The judge will say--this is not difficult because judges come to these conclusions when deciding on adjournments at present--"One day is enough" or, "One week is sufficient," or that 28 days may be needed. Judges and magistrates do that constantly. It seems simple for the judge, the magistrate, the court, to conclude the appropriate length of time for a proper cross-examination.

The clause also points out that the advocate is testing the evidence against the accused in order to give him a fair trial and is doing so to the best of his ability in the circumstances which then obtain. I suggest that that means looking at the alibi notice, if there is one, and all the other documentation to which I referred. It is not difficult for the judge to come to that conclusion. I repeat that he performs such an exercise when talking about giving an adjournment for half a day, a day or a week.

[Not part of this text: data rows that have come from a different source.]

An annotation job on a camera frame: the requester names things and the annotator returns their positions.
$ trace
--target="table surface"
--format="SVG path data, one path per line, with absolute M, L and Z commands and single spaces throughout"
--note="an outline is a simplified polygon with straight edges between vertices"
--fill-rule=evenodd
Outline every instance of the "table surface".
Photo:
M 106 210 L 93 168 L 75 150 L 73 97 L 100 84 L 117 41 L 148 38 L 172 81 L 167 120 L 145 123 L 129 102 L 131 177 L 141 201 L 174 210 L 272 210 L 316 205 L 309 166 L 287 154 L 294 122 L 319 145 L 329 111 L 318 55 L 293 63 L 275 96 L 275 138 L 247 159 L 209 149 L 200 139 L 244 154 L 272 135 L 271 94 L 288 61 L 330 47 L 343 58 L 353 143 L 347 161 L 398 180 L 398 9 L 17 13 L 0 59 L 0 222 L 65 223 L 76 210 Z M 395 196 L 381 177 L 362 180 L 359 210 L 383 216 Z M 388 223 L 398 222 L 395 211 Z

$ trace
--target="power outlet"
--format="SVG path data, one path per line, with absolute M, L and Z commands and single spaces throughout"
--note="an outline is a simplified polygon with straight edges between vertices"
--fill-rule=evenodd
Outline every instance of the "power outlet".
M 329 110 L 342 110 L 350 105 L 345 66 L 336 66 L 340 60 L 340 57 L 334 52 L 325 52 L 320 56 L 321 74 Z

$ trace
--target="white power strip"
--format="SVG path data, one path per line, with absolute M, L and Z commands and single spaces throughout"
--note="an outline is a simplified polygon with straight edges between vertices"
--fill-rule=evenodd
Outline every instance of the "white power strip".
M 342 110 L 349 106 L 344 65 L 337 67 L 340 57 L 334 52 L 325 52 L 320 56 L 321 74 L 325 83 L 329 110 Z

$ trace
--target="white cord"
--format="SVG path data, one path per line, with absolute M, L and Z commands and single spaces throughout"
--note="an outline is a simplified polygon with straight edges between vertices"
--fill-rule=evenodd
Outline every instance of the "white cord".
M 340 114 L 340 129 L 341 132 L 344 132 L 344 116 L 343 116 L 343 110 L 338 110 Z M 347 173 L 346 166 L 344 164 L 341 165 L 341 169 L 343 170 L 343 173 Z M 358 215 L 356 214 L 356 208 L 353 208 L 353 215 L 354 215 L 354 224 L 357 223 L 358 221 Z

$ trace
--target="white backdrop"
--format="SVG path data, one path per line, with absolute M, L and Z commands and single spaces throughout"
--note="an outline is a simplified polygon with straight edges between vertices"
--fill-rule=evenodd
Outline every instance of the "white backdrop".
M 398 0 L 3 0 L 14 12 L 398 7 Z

Lord Ackner: I suggest to the Minister that the complicated situation which we have been discussing is the product of the total embargo on the defendant in person

8 Feb 1999 : Column 25

cross-examining. The judge will know, right from the beginning of the case, that the defendant is acting in person. Therefore, he can anticipate, when the time comes, that the defendant will seek to cross-examine in person. I suggest that an experienced judge, in the light of all our discussions, would adopt a procedure something like this: at the end of the opening of the prosecution case, the judge asks the jury to retire. He then says to the defendant in person, "In due course do you want to cross-examine the complainant?". The answer is, "Yes". The judge then says, "We have certain rules with which we have to comply and I think it would be convenient if you and I discussed the position now. What is the issue to which your cross-examination will be directed?" The defendant then answers, "She consented". The judge then says, "Tell me the circumstances in which you are going to suggest that she consented". As the judge and the defendant are on perfectly good terms, the judge is told that, and he achieves all the detail he requires.

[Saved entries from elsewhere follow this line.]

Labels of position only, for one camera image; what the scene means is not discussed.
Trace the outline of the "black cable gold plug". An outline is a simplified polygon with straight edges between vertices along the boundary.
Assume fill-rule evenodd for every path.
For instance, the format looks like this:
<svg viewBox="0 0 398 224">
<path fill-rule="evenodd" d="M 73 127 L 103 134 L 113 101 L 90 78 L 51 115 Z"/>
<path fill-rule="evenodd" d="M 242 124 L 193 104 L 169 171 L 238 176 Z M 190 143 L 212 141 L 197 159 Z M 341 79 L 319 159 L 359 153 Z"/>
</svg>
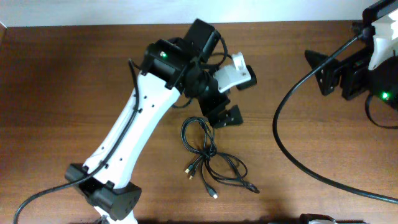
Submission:
<svg viewBox="0 0 398 224">
<path fill-rule="evenodd" d="M 195 149 L 199 149 L 199 150 L 201 150 L 201 149 L 203 149 L 203 145 L 202 145 L 202 147 L 196 147 L 196 146 L 194 146 L 189 140 L 188 140 L 188 143 L 190 144 L 190 145 L 192 145 Z M 195 158 L 191 161 L 191 163 L 198 157 L 198 155 L 197 154 L 194 154 L 195 155 Z M 232 173 L 232 170 L 231 170 L 231 168 L 229 167 L 229 165 L 227 165 L 227 163 L 220 157 L 220 156 L 214 156 L 214 157 L 212 157 L 211 158 L 211 161 L 210 161 L 210 166 L 215 170 L 215 171 L 217 171 L 218 173 L 220 173 L 221 175 L 225 175 L 225 176 L 228 176 L 228 177 L 232 177 L 233 176 L 233 173 Z"/>
</svg>

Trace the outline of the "black cable dark plugs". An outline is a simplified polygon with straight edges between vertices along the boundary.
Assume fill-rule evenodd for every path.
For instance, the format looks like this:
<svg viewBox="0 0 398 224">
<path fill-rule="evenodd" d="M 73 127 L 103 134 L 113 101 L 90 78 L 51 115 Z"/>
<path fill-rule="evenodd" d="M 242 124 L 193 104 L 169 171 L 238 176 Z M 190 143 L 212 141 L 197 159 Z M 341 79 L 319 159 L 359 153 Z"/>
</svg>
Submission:
<svg viewBox="0 0 398 224">
<path fill-rule="evenodd" d="M 255 194 L 260 193 L 260 190 L 254 184 L 245 180 L 245 177 L 248 174 L 248 168 L 242 160 L 240 160 L 236 156 L 224 152 L 217 152 L 214 156 L 220 156 L 227 163 L 227 165 L 229 165 L 232 170 L 233 176 L 228 177 L 225 175 L 221 175 L 220 173 L 215 171 L 210 166 L 210 159 L 209 162 L 206 162 L 204 167 L 213 178 L 213 180 L 223 185 L 242 187 Z"/>
</svg>

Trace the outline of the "black cable white usb plug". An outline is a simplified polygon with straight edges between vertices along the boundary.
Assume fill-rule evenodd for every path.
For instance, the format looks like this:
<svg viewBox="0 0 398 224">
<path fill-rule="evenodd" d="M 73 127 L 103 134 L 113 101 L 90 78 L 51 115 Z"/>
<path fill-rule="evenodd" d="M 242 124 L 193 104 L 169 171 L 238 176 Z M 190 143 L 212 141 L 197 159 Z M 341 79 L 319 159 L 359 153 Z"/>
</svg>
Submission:
<svg viewBox="0 0 398 224">
<path fill-rule="evenodd" d="M 187 140 L 187 128 L 190 124 L 192 123 L 198 123 L 202 130 L 204 131 L 205 138 L 203 140 L 203 149 L 195 149 L 192 145 L 188 143 Z M 189 179 L 192 179 L 193 176 L 195 175 L 197 169 L 200 170 L 200 177 L 202 179 L 202 182 L 206 188 L 206 191 L 208 192 L 209 196 L 217 199 L 218 194 L 216 190 L 207 183 L 207 181 L 204 178 L 203 175 L 203 166 L 206 164 L 206 162 L 209 162 L 210 159 L 216 154 L 217 147 L 214 142 L 215 140 L 215 129 L 210 128 L 208 126 L 208 120 L 206 118 L 202 117 L 190 117 L 187 118 L 181 128 L 180 136 L 182 139 L 182 144 L 184 147 L 191 153 L 197 154 L 198 157 L 186 168 L 185 172 L 187 174 L 190 174 Z"/>
</svg>

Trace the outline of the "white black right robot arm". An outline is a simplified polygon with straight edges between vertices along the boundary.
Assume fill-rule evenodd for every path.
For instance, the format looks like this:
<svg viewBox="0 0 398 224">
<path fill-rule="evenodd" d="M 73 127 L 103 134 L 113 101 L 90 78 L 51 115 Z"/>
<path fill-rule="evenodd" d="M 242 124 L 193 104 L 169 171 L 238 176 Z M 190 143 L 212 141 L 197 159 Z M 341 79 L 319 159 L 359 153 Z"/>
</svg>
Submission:
<svg viewBox="0 0 398 224">
<path fill-rule="evenodd" d="M 315 74 L 321 94 L 339 86 L 342 97 L 352 100 L 365 91 L 397 109 L 397 0 L 378 1 L 353 23 L 365 46 L 339 61 L 333 59 Z"/>
</svg>

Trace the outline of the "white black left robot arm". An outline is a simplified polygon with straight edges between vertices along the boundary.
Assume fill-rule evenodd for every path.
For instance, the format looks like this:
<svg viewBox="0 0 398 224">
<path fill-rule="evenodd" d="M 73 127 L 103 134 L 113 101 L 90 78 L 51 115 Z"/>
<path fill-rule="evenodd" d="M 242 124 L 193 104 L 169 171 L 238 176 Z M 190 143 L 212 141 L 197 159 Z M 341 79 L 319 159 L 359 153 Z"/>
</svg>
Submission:
<svg viewBox="0 0 398 224">
<path fill-rule="evenodd" d="M 197 99 L 202 115 L 183 123 L 198 123 L 205 133 L 204 148 L 187 168 L 193 174 L 217 155 L 215 129 L 243 122 L 231 106 L 231 88 L 245 90 L 257 83 L 242 53 L 221 53 L 223 62 L 210 64 L 221 34 L 197 19 L 184 37 L 151 43 L 140 66 L 131 65 L 134 89 L 119 118 L 99 148 L 82 164 L 71 164 L 65 178 L 99 213 L 100 223 L 135 223 L 134 207 L 141 188 L 131 182 L 132 172 L 146 142 L 166 112 L 185 95 Z"/>
</svg>

Now we come to the position when the complainant has given her evidence in chief and the defendant rises to cross-examine. Without the blanket prohibition, the judge is in a position to see whether that cross- examination will be conducted properly, without hectoring or abusing the complainant. He discovers, as is the case from time to time, that the defendant carries out a perfectly polite, respectful and sometimes very effective, cross-examination and there is no problem.

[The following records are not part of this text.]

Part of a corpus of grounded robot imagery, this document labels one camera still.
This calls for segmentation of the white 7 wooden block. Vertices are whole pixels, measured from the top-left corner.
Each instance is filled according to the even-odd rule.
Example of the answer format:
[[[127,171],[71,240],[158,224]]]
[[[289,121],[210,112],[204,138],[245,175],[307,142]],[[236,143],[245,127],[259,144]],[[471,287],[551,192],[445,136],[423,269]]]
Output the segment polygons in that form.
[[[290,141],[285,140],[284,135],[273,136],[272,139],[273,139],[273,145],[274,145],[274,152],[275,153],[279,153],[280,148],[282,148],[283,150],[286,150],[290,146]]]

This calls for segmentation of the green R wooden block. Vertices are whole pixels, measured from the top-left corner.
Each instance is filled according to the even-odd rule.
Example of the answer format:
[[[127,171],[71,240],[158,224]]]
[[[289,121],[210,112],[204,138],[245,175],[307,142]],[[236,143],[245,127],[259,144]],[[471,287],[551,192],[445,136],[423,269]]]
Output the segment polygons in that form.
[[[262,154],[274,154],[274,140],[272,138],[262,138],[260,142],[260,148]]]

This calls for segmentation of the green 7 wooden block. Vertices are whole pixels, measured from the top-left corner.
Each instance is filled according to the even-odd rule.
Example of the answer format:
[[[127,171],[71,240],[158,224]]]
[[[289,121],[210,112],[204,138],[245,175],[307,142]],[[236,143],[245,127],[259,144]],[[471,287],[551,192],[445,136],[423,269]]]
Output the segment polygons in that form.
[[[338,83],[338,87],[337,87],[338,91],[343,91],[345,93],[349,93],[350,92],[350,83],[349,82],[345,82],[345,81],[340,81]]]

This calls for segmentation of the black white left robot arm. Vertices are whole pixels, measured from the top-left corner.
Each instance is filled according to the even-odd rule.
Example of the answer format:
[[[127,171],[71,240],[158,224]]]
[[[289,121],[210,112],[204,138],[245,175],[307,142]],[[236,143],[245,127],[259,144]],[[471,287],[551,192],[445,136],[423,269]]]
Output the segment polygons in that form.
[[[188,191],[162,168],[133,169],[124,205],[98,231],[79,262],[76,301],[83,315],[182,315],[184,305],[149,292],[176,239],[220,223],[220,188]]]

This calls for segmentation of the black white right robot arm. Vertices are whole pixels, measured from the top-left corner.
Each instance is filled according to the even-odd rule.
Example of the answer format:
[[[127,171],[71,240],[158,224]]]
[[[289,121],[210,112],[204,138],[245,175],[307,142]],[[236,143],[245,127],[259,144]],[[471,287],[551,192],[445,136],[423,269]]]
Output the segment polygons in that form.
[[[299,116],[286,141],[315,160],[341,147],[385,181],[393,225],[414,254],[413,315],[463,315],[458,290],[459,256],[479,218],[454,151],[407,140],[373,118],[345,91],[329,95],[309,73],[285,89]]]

However, the judge may find on the contrary that the defendant is abusing his position. He then sends out the jury and says to the defendant, "I've already told you about the rules we have. Now, let's get this quite clear. We'll go back into open court and if you don't adhere to what I have told you, I shall stop your cross- examination and I shall put your case to the jury myself, as you've explained it to me". They go back into open court and either the defendant has learnt to behave himself, or he has not, in which case the judge carries out the cross-examination, having explained to the jury that he is adopting that course because the defendant will not comply with his instructions.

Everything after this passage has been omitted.